实验用树麻雀于2016年3月捕自黑龙江省齐齐哈尔市扎龙国家级自然保护区（47°32′~46°52′N，124°37′~123°47′E），于齐齐哈尔大学生命科学与农林学院动物学实验室饲养。适应饲养1周后按体质量随机分为对照组、稗草籽组和黄粉虫组，8只·组^－1（5只雄性，3只雌性），组间体质量无明显差异（P＞0.05）。对照组饲喂小米Setaria italica，稗草籽组饲喂稗草种子，黄粉虫组饲喂黄粉虫，自然光照，自由取食及饮水，驯化4周。

1.2. 测定指标及方法

1.2.1. 体质量及器官质量

体质量和各器官组织鲜质量、干质量用BS124S电子天平测量，精确到0.01 g。驯化实验开始后分别测定3组树麻雀的初始体质量；驯化期间每周测定1次体质量，至驯化结束时测定3组树麻雀的最终体质量及主要器官质量。

1.2.2. 基础代谢率

基础代谢率（BMR）是维持动物正常生理反应和机体机制的最小产热速率，是动物维持身体各部分基本功能所需要的最小能量值^[13]。试验采取动物气体代谢分析仪来测量树麻雀的基础代谢率，7 d测定1次，测量前先将树麻雀禁食4 h，称量各只树麻雀的体质量，精确至0.01 g。测定开始前，提前2 h将氧气和二氧化碳分析仪打开预热，进行标定，硬件与软件标定完成后分别将树麻雀放入标好编号的4个呼吸室内适应1 h，待树麻雀呼吸稳定后开始进行测量，记录每分钟的耗氧量，共测定30 min，分别取5个连续稳定的数值进行计算。

1.2.3. 摄入热量值及消化率

用全收粪法^[14]测定树麻雀在一定期间内食入饲料物质的质量与粪便中排出物质的质量。记录动物在某阶段的饲料采食量和全部排粪量，收集时间为9：00－11：00，用氧弹量热仪对饲料和粪便进行热量测定。摄入能=摄入干物质质量×食物热值；粪便能=粪便干质量×粪便热值；消化能=摄入能-粪便能；消化率=消化能（kJ·d^－1）/摄入能（kJ·d^－1）×100%。

1.2.4. 体脂质量分数

体脂质量分数的测定采取索氏抽提法^[15]。体脂质量分数=（胴体干质量－抽提后不含体脂的胴体干质量）/个体体质量。

1.2.5. 消化道质量与长度

解剖后取出消化道各器官，分离出大肠、小肠、十二指肠、直肠，剔除肠系膜及脂肪组织，各部平展为自然状态下最大长度，用游标卡尺（精度±1 mm）测定长度^[16]。用剪刀将各器官纵剖开，用生理盐水清洗以除去肠道内容物滤纸吸干生理盐水，用电子天平称量各器官鲜质量。将称量后的各器官置于60 ℃烘箱烘干至恒量，记录各器官干质量。

1.2.6. 糖原质量分数

肌糖原、肝糖原采取硫酸蒽酮测定法^[17]。

1.2.7. 消化道绒毛长度、绒毛宽度、黏膜层厚度及肠壁截面积

采用石蜡切片法对树麻雀消化道组织进行制片^[18]，应用Nikon显微成像系统在10 × 40倍视野对消化道组织的绒毛高度、绒毛宽度、黏膜层厚度、肠壁截面积进行测量。

1.3. 数据分析

用SPSS 17.0软件进行数据统计分析。
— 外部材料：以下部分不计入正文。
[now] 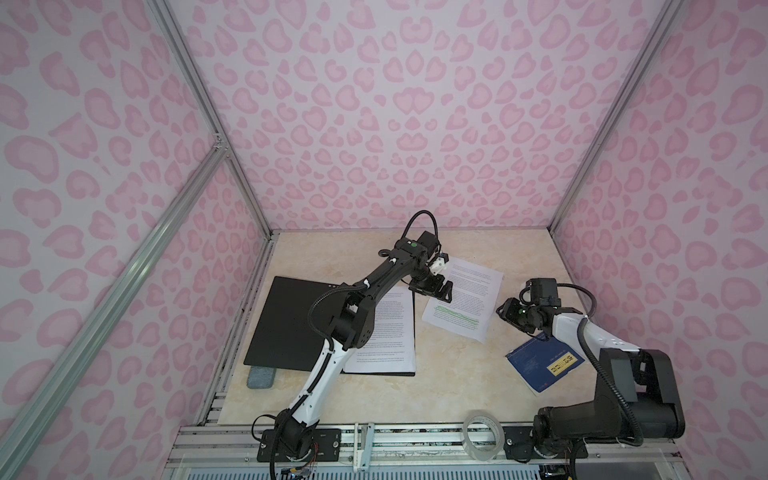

体质量、器官质量、基础代谢率、体脂质量分数、糖原含量、消化道长度均采用一元方差检测组间差异；驯化因素对体质量、热量值、基础代谢率等的影响采用多重最小显著性差异（LSD）法进行分析。

2. 结果与分析

2.1. 各处理树麻雀的体质量、体脂质量分数及器官质量

由表 1可见：驯化开始时，3组树麻雀的体质量组间无明显差异，驯化至第1周结束时，3组树麻雀体质量均呈上升趋势，稗草籽组树麻雀体质量与对照组、黄粉虫组相比差异极显著（P＜0.01）；对照组、黄粉虫组树麻雀在驯化2~4周时大幅增加，在第4周驯化结束时比初始体质量分别增加1.12，0.66 g；稗草籽组在驯化2~3周时大幅降低，在第4周驯化结束时比初始体质量降低了0.41 g；4周驯化结束时3组树麻雀体质量组间差异均极显著（P＜0.01）。

组别	体质量/g
组别	0周	1周	2周	3周	4周
对照组	19.41 ± 0.03	19.49 ± 0.04 aA	19.84 ± 0.03 aA	20.20 ± 0.03 aA	20.53 ± 0.03 aA
稗草籽组	19.35 ± 0.04	19.42 ± 0.04 bB	19.38 ± 0.03 bB	19.10 ± 0.04 bB	18.94 ± 0.04 bB
黄粉虫组	19.32 ± 0.05	19.55 ± 0.03 aA	19.80 ± 0.03 cC	19.87 ± 0.03 cC	19.98 ± 0.04 cC
说明：同列数据后不同小写字母表示差异显著（P＜0.05），不同大写字母表示差异极显著（P＜0.01）

Table 1. Body mass of Passer montanus in different treatments

稗草籽组、黄粉虫组、对照组树麻雀的体脂质量分数分别为17.09%，19.48%，18.58%。稗草籽组体脂质量分数与黄粉虫组、对照组相比差异均显著（P＜0.05），黄粉虫组体脂质量分数与对照组相比差异不显著（P＞0.05）。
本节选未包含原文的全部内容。